(Task brief):
Output the lines from the top of the entries below to the line with "Find black side table here.", both included, exactly and without pictures.

━━━━━ Data in this exercise ━━━━━

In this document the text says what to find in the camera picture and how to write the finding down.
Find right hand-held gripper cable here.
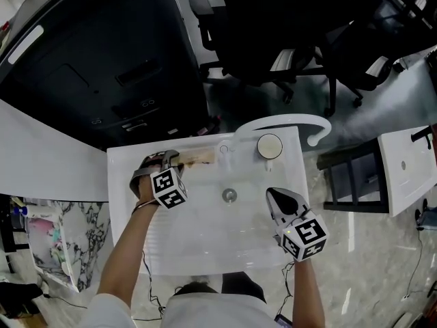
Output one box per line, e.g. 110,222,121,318
281,260,296,318

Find teal tube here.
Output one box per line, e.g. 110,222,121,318
50,228,66,263

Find hand-held gripper cable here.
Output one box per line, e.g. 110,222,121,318
141,247,167,321
281,260,296,318

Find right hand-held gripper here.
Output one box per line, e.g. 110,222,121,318
266,187,329,262

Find blue and white ceramic cup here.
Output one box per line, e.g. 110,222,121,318
256,133,284,161

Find large white sink basin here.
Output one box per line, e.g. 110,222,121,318
106,126,310,277

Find person's left hand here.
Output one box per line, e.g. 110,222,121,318
136,155,165,205

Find black side table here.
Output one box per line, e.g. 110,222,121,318
0,195,31,273

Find black appliance with white label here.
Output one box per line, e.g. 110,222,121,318
0,0,210,150

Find black sink stand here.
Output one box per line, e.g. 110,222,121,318
316,137,391,215

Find left hand-held gripper cable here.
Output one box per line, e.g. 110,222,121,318
141,247,167,321

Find black faucet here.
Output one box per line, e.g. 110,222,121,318
410,125,433,150

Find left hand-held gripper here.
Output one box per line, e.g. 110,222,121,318
129,150,188,210

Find pink bottle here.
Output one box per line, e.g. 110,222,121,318
32,217,53,234

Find person's thin wrist bracelet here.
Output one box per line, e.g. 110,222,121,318
131,198,160,216

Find white pump bottle blue cap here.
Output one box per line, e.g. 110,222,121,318
12,204,63,220

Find white curved faucet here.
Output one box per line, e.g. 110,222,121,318
218,113,333,155

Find marble pattern storage box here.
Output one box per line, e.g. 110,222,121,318
25,200,112,292

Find person's left forearm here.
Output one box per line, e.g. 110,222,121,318
96,202,160,308

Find person's right forearm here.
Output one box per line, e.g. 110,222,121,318
292,259,326,328

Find small white sink basin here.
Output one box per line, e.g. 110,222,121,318
376,124,437,218

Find black mesh office chair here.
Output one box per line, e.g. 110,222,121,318
188,0,308,106
296,0,437,118

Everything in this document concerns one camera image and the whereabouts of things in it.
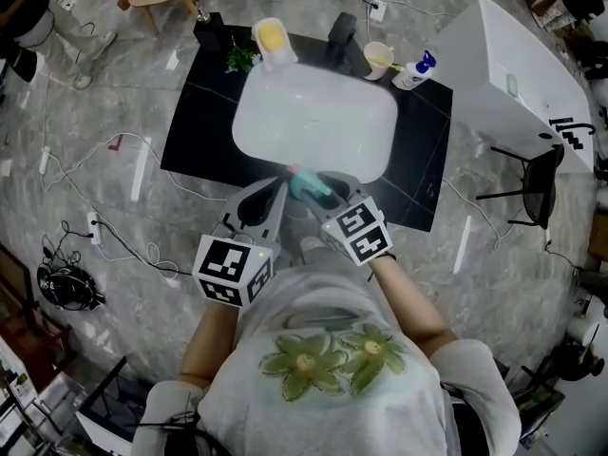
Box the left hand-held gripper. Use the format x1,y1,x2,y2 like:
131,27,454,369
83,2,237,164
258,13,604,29
191,178,291,310

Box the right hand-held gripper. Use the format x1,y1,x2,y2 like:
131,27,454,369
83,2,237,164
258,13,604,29
303,172,395,268

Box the teal spray bottle pink nozzle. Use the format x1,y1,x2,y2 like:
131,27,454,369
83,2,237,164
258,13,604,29
284,162,334,208

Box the person's left forearm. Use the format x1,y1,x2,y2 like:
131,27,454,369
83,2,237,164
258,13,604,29
179,298,239,390

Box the person's right forearm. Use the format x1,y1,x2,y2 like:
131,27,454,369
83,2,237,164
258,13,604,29
368,254,458,366

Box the white bottle with blue pump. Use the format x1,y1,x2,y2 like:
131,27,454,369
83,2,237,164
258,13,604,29
390,48,439,91

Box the person's white shoe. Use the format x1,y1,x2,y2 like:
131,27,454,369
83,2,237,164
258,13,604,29
299,236,330,257

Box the white sink basin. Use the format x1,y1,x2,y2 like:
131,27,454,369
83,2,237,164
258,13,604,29
231,59,400,185

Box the black sink cabinet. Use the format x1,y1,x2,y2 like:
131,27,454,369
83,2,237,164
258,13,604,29
160,11,455,234

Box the white floor tape strip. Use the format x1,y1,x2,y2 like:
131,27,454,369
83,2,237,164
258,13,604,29
452,215,473,276
129,135,154,203

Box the yellow toothbrush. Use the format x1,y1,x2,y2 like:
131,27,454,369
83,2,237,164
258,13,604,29
370,57,408,73

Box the white cup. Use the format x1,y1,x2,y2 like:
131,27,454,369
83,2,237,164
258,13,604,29
362,41,397,82

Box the small green plant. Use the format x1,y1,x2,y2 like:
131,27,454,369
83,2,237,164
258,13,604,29
224,45,260,75

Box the black faucet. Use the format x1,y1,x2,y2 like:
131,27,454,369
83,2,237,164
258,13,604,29
324,11,374,78

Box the white holder with yellow sponge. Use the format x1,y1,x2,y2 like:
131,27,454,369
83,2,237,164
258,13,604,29
251,16,298,73

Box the black soap dispenser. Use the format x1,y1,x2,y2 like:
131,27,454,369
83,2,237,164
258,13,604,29
193,2,225,52

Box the black mesh chair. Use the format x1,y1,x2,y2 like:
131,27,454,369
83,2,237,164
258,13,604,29
475,142,567,232

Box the white bathtub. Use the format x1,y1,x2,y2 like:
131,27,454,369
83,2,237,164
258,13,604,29
436,0,596,176

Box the person's white flower-print shirt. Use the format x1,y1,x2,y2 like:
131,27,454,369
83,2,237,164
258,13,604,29
134,266,523,456

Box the black cable bundle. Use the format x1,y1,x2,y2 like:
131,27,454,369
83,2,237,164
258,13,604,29
37,254,106,313

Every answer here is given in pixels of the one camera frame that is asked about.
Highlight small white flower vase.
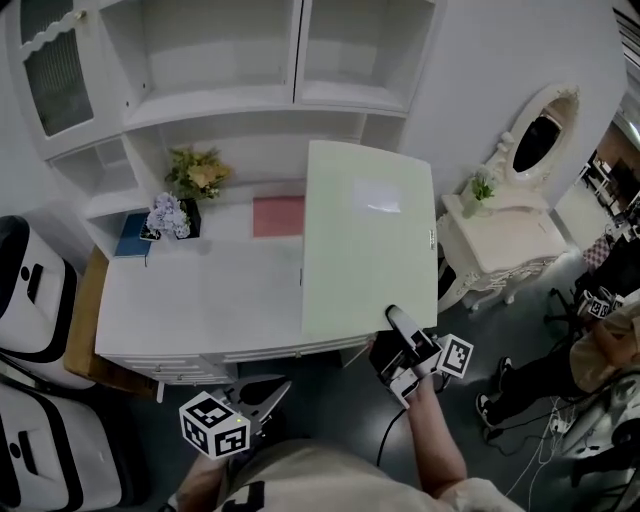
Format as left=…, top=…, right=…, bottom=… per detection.
left=461, top=166, right=497, bottom=220

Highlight yellow flower bouquet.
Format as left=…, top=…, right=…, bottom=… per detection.
left=164, top=145, right=233, bottom=202

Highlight white shelf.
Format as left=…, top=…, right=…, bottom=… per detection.
left=3, top=0, right=447, bottom=261

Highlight pink flat folder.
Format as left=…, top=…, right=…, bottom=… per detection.
left=251, top=195, right=307, bottom=240

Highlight pale green object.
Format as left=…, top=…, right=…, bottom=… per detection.
left=300, top=139, right=441, bottom=345

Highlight white floor cables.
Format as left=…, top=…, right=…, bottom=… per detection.
left=503, top=397, right=576, bottom=504

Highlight person's beige shirt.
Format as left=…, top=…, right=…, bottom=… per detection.
left=167, top=438, right=527, bottom=512

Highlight blue book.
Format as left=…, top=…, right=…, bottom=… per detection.
left=114, top=212, right=152, bottom=268

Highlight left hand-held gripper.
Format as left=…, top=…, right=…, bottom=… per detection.
left=178, top=374, right=294, bottom=459

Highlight person's left forearm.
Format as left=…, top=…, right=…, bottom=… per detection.
left=180, top=452, right=232, bottom=502

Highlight black vase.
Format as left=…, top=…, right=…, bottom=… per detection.
left=178, top=197, right=203, bottom=240

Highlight white and black machine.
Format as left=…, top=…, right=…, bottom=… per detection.
left=0, top=378, right=125, bottom=512
left=0, top=214, right=80, bottom=365

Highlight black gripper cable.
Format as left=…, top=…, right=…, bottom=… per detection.
left=375, top=405, right=411, bottom=468

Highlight checkered cloth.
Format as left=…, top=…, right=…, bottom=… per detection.
left=581, top=234, right=617, bottom=275

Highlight person's right forearm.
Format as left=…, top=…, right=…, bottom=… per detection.
left=399, top=373, right=469, bottom=497

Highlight white desk with drawers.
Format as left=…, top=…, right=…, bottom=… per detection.
left=94, top=187, right=387, bottom=404

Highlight purple flower pot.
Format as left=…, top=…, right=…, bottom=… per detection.
left=138, top=191, right=192, bottom=243

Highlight white oval mirror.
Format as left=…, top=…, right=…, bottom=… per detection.
left=491, top=83, right=582, bottom=187

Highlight white ornate dressing table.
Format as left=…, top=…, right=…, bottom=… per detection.
left=436, top=191, right=570, bottom=313

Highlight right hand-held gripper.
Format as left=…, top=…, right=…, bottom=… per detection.
left=368, top=303, right=475, bottom=409

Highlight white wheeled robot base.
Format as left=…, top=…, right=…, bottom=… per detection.
left=558, top=368, right=640, bottom=462

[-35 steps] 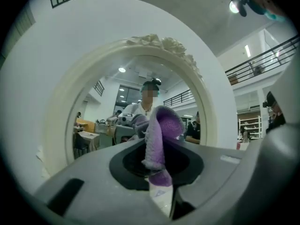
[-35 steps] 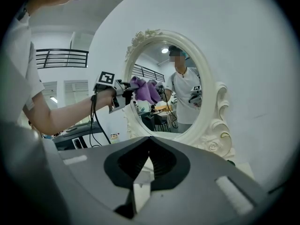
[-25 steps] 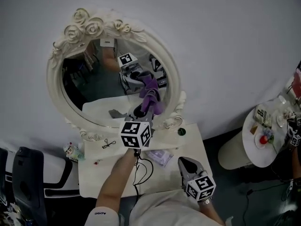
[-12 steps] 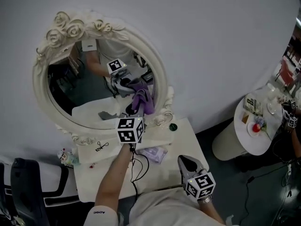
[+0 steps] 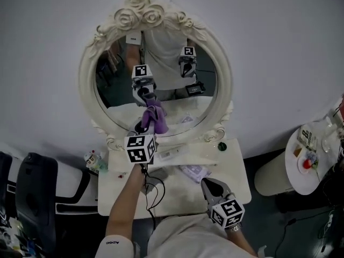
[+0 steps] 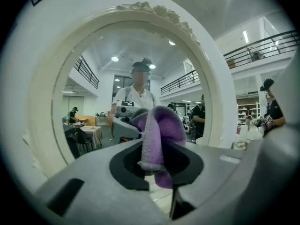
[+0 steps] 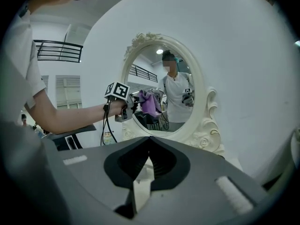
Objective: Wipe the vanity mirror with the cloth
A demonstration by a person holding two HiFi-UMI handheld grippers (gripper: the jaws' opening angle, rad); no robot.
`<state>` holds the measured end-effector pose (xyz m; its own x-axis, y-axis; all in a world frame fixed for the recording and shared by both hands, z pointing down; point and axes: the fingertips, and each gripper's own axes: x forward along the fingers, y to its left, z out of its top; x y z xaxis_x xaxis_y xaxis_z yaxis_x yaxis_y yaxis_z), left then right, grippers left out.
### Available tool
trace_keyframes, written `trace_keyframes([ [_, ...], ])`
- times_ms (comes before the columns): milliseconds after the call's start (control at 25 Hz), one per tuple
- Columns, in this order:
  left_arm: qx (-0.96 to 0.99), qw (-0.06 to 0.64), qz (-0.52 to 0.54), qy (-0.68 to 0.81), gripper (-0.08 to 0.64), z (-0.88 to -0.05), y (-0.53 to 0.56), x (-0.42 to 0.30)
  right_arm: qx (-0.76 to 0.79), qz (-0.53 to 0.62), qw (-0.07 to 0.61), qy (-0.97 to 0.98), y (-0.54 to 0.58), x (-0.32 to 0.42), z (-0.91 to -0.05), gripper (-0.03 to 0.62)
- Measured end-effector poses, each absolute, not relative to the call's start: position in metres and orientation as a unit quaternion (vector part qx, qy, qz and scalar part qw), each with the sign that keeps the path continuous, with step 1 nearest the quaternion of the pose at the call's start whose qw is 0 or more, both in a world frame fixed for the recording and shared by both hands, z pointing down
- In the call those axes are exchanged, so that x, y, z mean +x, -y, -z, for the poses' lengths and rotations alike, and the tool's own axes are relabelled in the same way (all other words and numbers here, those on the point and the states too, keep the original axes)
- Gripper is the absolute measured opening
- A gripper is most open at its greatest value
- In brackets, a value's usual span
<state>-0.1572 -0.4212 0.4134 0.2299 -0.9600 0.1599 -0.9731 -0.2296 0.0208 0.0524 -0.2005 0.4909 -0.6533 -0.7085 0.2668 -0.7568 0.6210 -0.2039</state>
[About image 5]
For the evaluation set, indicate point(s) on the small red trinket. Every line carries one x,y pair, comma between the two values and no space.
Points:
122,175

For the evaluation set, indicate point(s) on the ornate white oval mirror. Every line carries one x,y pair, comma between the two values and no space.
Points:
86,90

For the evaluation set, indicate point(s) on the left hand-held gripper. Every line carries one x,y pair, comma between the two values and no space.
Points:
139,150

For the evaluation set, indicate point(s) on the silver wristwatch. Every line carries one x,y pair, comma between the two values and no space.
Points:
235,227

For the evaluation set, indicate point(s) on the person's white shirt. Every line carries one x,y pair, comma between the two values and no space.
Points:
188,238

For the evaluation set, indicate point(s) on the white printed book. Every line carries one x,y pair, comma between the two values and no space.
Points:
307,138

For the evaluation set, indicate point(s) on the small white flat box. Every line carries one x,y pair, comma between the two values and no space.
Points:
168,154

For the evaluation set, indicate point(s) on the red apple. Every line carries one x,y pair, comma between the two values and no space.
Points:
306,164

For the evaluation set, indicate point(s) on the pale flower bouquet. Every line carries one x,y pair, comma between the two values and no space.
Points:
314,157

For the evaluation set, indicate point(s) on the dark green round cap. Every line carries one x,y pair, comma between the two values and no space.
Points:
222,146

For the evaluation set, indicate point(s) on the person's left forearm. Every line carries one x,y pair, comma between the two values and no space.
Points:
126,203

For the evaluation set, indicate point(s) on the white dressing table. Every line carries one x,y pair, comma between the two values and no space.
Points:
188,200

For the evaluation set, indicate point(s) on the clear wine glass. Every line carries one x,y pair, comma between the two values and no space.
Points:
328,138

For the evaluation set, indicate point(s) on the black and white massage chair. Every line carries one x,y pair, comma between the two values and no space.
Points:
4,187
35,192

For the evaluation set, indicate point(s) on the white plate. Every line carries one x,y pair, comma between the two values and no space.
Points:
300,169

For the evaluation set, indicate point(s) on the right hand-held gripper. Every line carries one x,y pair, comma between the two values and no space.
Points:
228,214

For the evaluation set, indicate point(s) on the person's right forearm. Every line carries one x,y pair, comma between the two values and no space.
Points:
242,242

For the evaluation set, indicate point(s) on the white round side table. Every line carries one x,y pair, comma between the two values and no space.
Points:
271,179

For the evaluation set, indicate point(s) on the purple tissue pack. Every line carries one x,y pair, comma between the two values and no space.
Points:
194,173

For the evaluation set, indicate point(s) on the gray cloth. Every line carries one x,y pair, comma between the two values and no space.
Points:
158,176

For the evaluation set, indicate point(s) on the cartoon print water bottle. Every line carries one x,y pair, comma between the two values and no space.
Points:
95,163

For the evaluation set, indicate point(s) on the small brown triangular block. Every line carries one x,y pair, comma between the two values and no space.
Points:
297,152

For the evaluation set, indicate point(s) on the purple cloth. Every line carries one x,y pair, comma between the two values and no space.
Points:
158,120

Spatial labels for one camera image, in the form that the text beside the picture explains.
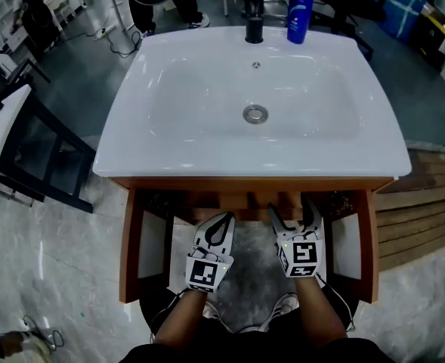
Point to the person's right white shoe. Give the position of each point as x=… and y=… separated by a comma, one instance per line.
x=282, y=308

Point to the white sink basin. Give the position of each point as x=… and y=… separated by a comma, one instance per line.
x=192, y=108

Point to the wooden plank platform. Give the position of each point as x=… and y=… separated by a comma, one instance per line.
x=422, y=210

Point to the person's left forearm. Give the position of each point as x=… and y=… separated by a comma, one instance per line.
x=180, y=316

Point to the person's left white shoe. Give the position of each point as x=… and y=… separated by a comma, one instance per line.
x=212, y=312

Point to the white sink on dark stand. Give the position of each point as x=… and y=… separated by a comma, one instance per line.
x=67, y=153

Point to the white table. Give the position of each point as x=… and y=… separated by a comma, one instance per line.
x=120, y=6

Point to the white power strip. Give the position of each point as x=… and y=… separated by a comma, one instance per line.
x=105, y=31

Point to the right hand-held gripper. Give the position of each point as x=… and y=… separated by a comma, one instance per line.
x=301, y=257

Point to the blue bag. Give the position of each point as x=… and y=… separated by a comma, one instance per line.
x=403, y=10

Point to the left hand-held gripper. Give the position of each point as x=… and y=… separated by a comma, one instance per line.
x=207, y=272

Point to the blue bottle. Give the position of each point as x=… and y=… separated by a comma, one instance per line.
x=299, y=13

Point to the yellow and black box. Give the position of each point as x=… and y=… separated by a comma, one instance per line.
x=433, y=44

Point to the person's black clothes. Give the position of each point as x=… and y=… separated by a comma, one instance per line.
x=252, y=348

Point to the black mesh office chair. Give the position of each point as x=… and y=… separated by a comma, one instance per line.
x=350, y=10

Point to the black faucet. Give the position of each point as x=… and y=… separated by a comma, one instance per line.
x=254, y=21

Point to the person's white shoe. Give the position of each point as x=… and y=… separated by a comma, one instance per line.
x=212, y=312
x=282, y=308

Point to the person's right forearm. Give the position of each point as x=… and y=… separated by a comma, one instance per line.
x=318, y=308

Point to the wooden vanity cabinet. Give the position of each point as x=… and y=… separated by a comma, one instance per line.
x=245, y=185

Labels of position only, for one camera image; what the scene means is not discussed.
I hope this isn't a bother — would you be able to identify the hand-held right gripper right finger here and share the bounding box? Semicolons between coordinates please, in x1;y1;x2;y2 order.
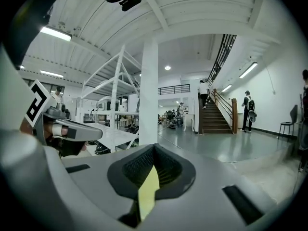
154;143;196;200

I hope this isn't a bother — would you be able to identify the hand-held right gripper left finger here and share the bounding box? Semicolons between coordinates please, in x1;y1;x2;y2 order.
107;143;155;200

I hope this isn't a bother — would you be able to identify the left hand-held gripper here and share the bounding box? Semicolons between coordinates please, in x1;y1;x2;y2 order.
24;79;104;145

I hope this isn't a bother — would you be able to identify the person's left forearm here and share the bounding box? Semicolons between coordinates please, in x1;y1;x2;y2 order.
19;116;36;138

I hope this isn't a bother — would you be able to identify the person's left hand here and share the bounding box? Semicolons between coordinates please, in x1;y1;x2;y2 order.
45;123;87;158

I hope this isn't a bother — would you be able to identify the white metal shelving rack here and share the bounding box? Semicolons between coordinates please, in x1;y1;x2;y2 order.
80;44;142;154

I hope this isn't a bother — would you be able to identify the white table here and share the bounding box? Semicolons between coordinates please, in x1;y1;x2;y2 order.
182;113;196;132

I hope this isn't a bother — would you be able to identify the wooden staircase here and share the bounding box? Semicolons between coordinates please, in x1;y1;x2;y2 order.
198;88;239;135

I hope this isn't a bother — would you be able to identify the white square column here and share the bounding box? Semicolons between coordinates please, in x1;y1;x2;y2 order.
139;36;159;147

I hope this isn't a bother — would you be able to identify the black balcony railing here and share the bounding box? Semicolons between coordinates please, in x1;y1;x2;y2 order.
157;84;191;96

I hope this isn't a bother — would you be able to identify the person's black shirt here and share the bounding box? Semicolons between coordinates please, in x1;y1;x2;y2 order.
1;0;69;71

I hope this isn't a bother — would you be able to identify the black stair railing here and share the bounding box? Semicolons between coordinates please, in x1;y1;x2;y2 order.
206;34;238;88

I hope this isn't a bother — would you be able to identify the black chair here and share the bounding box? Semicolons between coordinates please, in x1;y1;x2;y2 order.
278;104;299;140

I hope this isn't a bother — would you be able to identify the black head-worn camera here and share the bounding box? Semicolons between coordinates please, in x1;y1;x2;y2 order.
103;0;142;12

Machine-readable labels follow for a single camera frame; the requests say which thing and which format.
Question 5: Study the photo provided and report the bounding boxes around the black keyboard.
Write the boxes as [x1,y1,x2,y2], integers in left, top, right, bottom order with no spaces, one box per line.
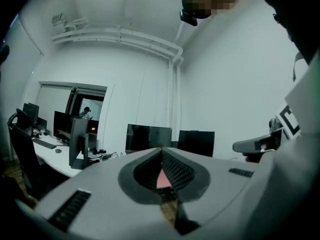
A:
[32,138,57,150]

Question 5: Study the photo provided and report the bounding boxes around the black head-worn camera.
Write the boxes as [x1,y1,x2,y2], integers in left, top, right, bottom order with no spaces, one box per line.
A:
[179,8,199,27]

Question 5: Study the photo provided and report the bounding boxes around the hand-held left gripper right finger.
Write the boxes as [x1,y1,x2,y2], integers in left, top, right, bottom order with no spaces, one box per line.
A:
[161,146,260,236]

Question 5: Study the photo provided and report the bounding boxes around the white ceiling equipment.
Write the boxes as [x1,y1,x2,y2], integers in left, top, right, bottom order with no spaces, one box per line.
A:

━━━━━

(Your response):
In this document the text says what to find in the camera picture and how to write the finding down.
Find right hand-held gripper cable here.
Output one box per line, e.g. 110,222,121,318
281,260,296,318

Find teal tube here.
Output one box per line, e.g. 110,222,121,318
50,228,66,263

Find hand-held gripper cable here.
Output one box per line, e.g. 110,222,121,318
141,247,167,321
281,260,296,318

Find right hand-held gripper here.
Output one box per line, e.g. 110,222,121,318
266,187,329,262

Find blue and white ceramic cup here.
Output one box per line, e.g. 110,222,121,318
256,133,284,161

Find large white sink basin here.
Output one box per line, e.g. 110,222,121,318
106,126,310,277

Find person's left hand here.
Output one box per line, e.g. 110,222,121,318
136,155,165,205

Find black side table here.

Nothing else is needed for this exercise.